The debate centers on the agency's interpretation of the Glass-Steagall Act, which bars banks from owning stock in corporations or underwriting securities.

Zions' operating subsidiary would appear to violate both of those restrictions because the bank owns all the stock of a company that underwrites securities.

To approve Zions' operating subsidiary, the Comptroller's Office had to interpret the law creatively.

The Glass-Steagall Act says banks may not own firms that are "principally engaged" in securities underwriting. But it makes no mention of firms that earn only a portion of their revenue by underwriting securities.

The Comptroller's Office relies on this omission to argue that Congress intended for banks to own firms involved in underwriting. If lawmakers did not want this to occur, the agency says, they would have barred all underwriting.

Lawyers said this is a complicated argument that may be hard to prove. Judges often are unwilling to rely on a law that was intended to restrict a firm's powers in order to actually expand those powers, the lawyers said.

"That is where the defect is," Mr. Schwartz said. "You cannot use a prohibition as a basis for authorizing a subsidiary to do what a bank cannot do directly."

The Comptroller's Office has a second problem. To permit securities underwriting, the agency had to rule that operating subsidiaries are distinct from the bank.
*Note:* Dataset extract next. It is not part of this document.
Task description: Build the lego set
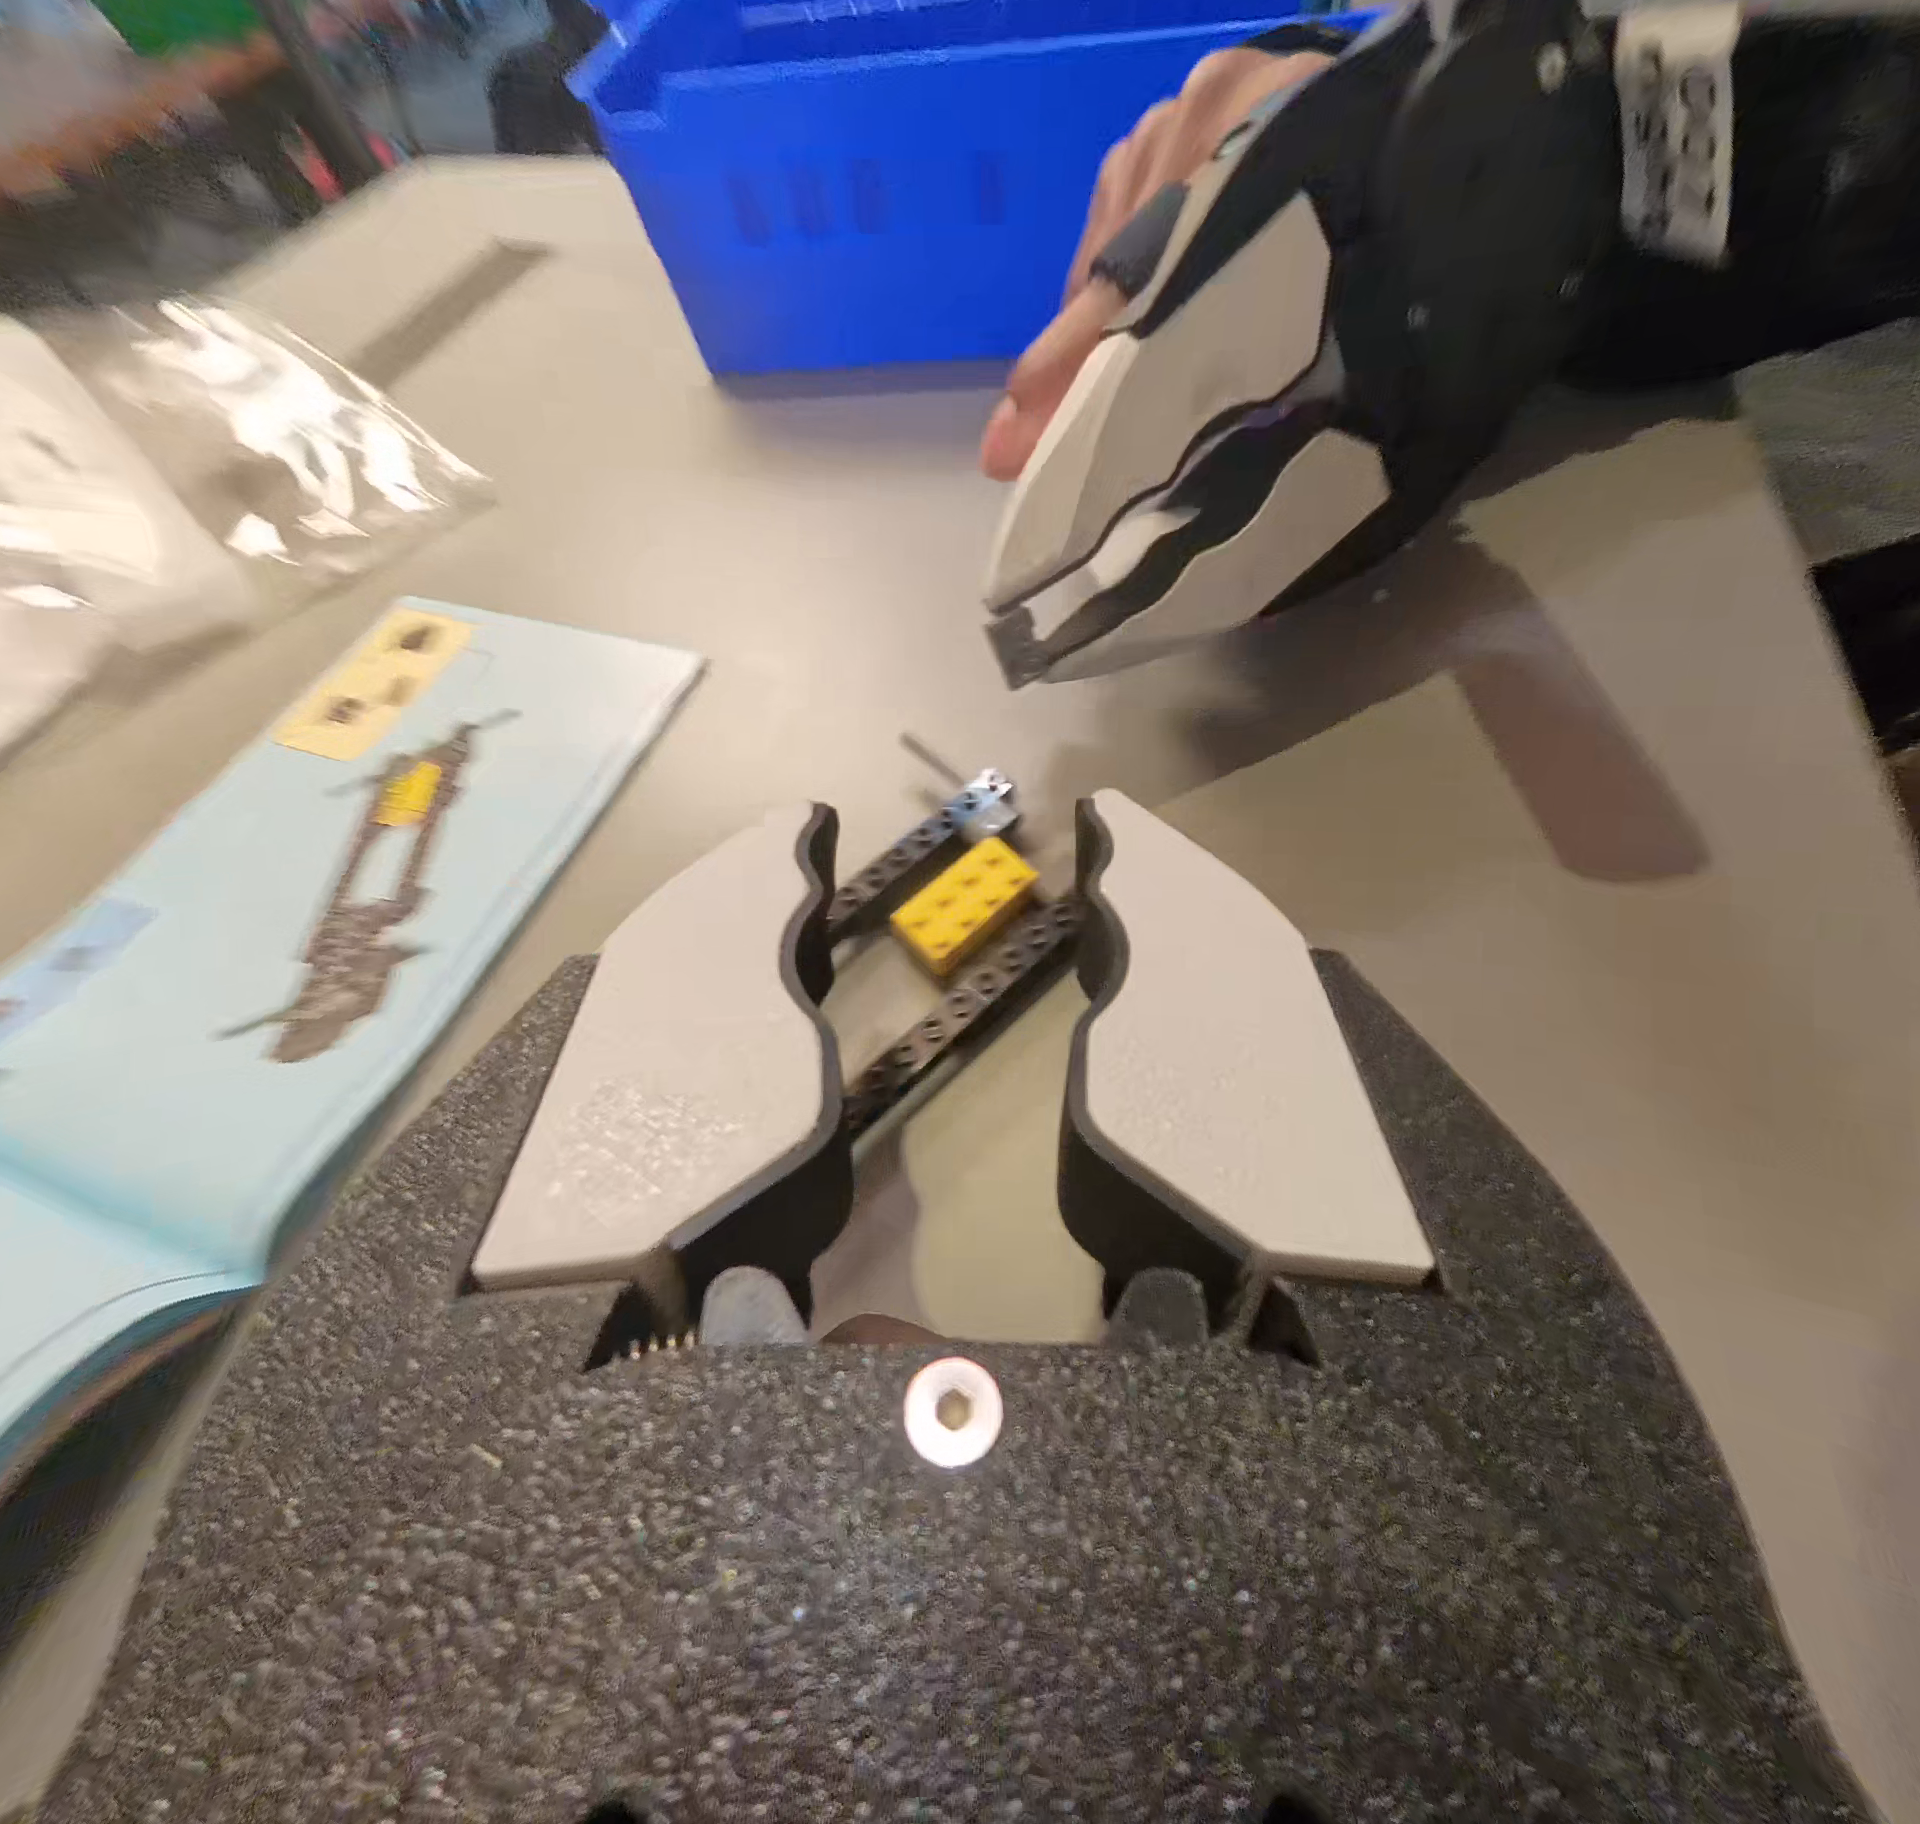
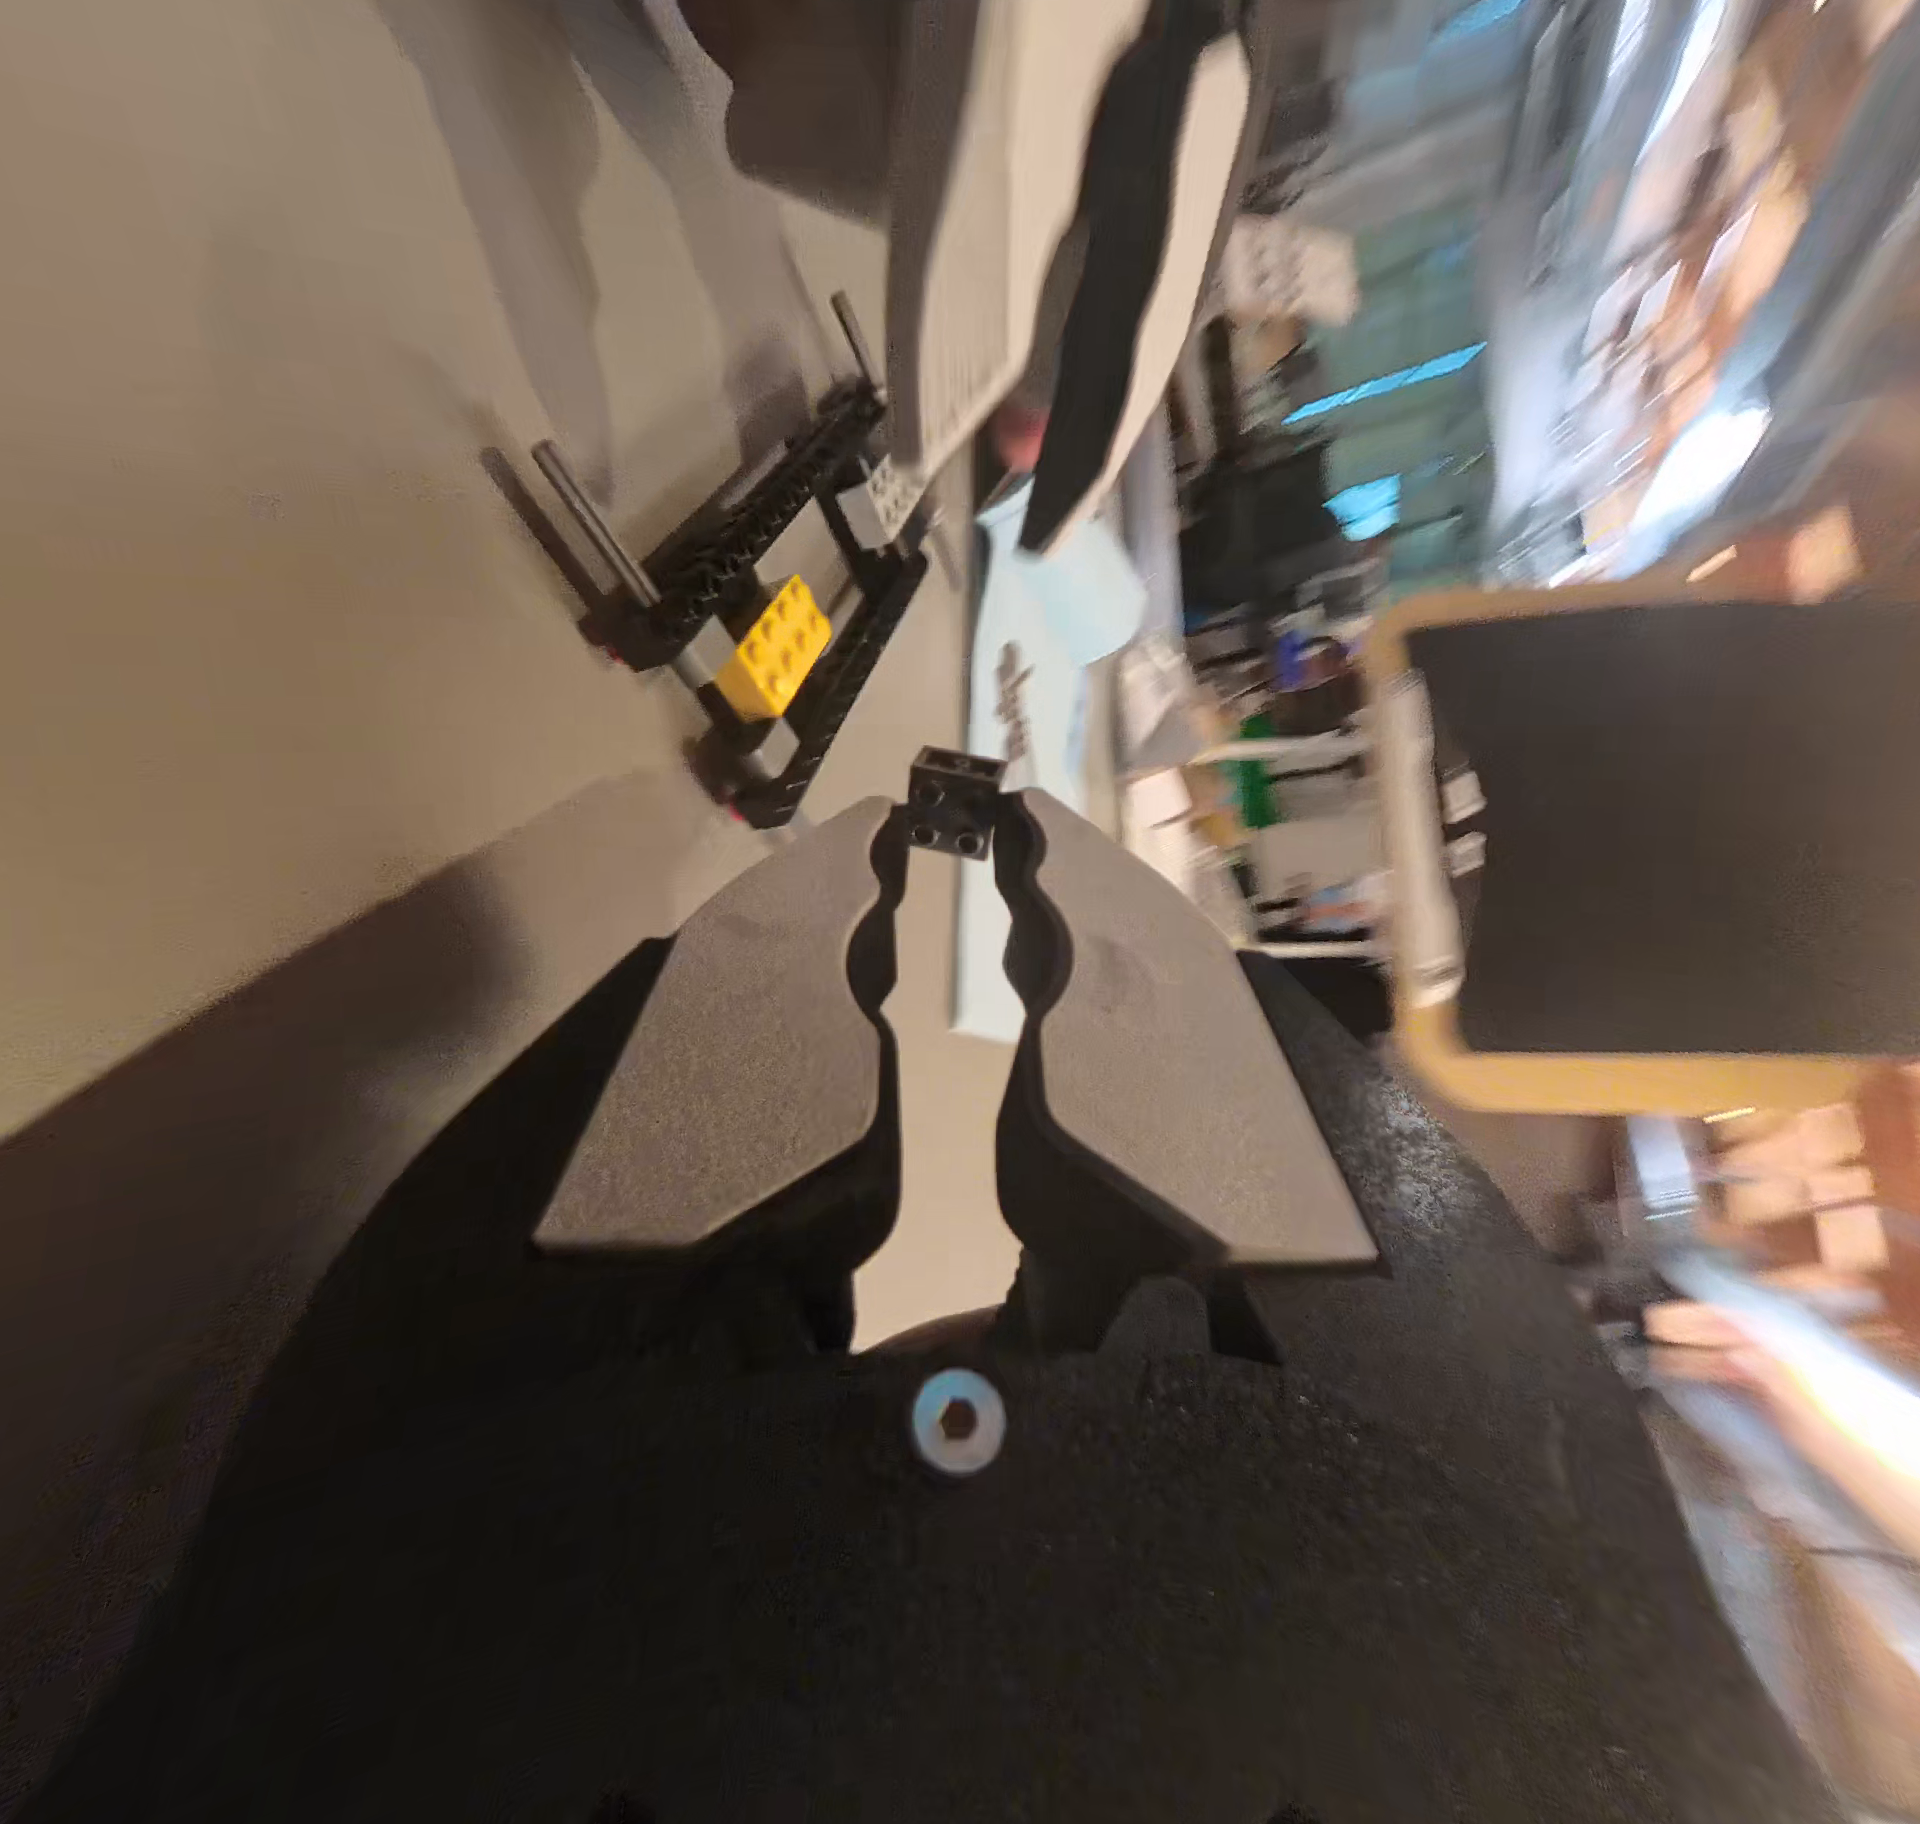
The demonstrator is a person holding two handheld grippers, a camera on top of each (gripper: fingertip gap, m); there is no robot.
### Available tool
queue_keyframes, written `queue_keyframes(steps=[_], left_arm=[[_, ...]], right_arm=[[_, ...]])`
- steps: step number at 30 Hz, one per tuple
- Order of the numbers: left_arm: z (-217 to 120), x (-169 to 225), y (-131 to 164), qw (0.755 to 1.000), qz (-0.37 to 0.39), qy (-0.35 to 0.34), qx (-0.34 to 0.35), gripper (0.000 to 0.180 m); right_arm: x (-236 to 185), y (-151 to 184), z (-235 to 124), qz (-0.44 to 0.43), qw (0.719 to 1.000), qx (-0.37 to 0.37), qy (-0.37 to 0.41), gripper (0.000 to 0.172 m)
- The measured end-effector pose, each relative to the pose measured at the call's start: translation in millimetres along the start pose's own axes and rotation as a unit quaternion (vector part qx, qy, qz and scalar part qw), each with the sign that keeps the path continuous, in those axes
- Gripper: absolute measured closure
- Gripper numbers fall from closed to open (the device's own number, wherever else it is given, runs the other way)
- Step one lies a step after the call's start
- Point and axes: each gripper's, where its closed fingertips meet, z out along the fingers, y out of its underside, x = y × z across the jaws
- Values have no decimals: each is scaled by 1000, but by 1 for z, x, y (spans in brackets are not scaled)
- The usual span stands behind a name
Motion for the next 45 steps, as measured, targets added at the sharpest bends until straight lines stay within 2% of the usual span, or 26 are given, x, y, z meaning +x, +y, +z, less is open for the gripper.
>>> queue_keyframes(steps=[2, 5, 9, 14, 18, 26, 35, 40, 45], left_arm=[[9, 11, 2, 997, -66, 37, -28, 138], [16, 16, -1, 986, -153, 65, -30, 140], [13, 23, -15, 970, -215, 110, 7, 144], [12, 37, -20, 968, -208, 141, 12, 144], [12, 44, -25, 964, -210, 159, 23, 146], [9, 47, -34, 972, -164, 161, 54, 149], [6, 47, -39, 992, 20, 87, 93, 151], [10, 49, -36, 988, 121, 44, 90, 158], [16, 57, -34, 977, 192, 32, 85, 163]], right_arm=[[3, -9, 0, -99, 994, 18, 53, 156], [8, -21, -2, -219, 966, 33, 132, 156], [12, -35, -11, -360, 901, 55, 236, 156], [20, -46, -23, -396, 866, 76, 295, 156], [23, -47, -27, -410, 857, 79, 302, 156], [19, -50, -34, -411, 855, 92, 302, 156], [18, -50, -38, -411, 853, 102, 304, 156], [14, -50, -37, -399, 860, 112, 297, 156], [14, -51, -40, -382, 868, 120, 295, 156]])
This contradicts previous agency rulings that operating subsidiaries are essentially divisions of national banks and are entitled to the same powers as national banks. For instance, the agency held that an operating subsidiary may sell insurance from a town with fewer than 5,000 residents.

Despite the lawyers' concerns, Comptroller of the Currency Eugene A. Ludwig said he expects to prevail if anyone challenges the approval.

"It has always been change, lawsuit, change, lawsuit," he said. "So it wouldn't surprise me if there was a lawsuit. But this is a very strong case."

Also working for the OCC is its string of four unanimous Supreme Court decisions deferring to the agency's interpretation of the National Bank Act. Few companies will want to finance the $1 million cost of a challenge against such a formidable foe, lawyers said.

"Anyone challenging the OCC at this point with the agency's track record has a problem," said William J. Sweet Jr., a partner in the Washington office of the Skadden, Arps, Slate, Meagher & Flom law firm. "The Comptroller starts with a big lead."